Our simulation investigation therefore shows that the proposed shuffled iterative receiver attains several tenths dB gains in the SNR in comparison to the widely used non-iterative scheme and resetting algorithm, as well as imposes a smaller number of iterations at a give BER level, compared with the existing schemes. Furthermore, as demonstrated in the previous section, our shuffled iterative receiver exhibits a much lower IDD delay, compared with the traditional frame-byframe scheme. Therefore, our proposed scheme offers a lowcomplexity and low-delay design to achieve a high MIMO system throughput.
V. CONCLUSIONS
In this contribution, we have proposed a shuffled iterative receiver for LDPC-coded MIMO systems. In our shuffled iterative receiver, the decoder adopts the vertical group shuffled BP algorithm, and the extrinsic information of the decoded bits generated in each cycle are fed back to the demapper immediately, rather than waiting for the completion of decoding the entire code frame.

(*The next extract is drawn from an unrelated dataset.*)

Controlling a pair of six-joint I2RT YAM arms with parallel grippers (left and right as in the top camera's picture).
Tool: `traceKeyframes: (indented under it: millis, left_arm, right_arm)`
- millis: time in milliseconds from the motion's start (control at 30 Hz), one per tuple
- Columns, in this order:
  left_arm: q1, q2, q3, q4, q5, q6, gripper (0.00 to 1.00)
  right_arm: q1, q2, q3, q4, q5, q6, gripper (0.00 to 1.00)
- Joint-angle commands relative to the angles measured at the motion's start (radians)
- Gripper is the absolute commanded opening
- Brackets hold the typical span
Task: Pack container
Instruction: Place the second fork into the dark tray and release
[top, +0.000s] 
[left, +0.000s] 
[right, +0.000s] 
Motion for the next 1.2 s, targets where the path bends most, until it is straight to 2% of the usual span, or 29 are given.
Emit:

The decoder and demapper form a pipeline structure which leads to a significant reduction in the IDD delay. A partial feedback strategy has also been suggested to provide a flexible performance and complexity trade-off. Simulation results have demonstrated that the proposed shuffled iterative receiver outperforms the existing non-iterative scheme and resetting algorithm in terms of achievable BER performance, while imposing a smaller average number of iterations. Our work thus has shown that our proposed scheme offers a low-complexity and low-delay IDD design for highthroughput LDPC-coded MIMO systems.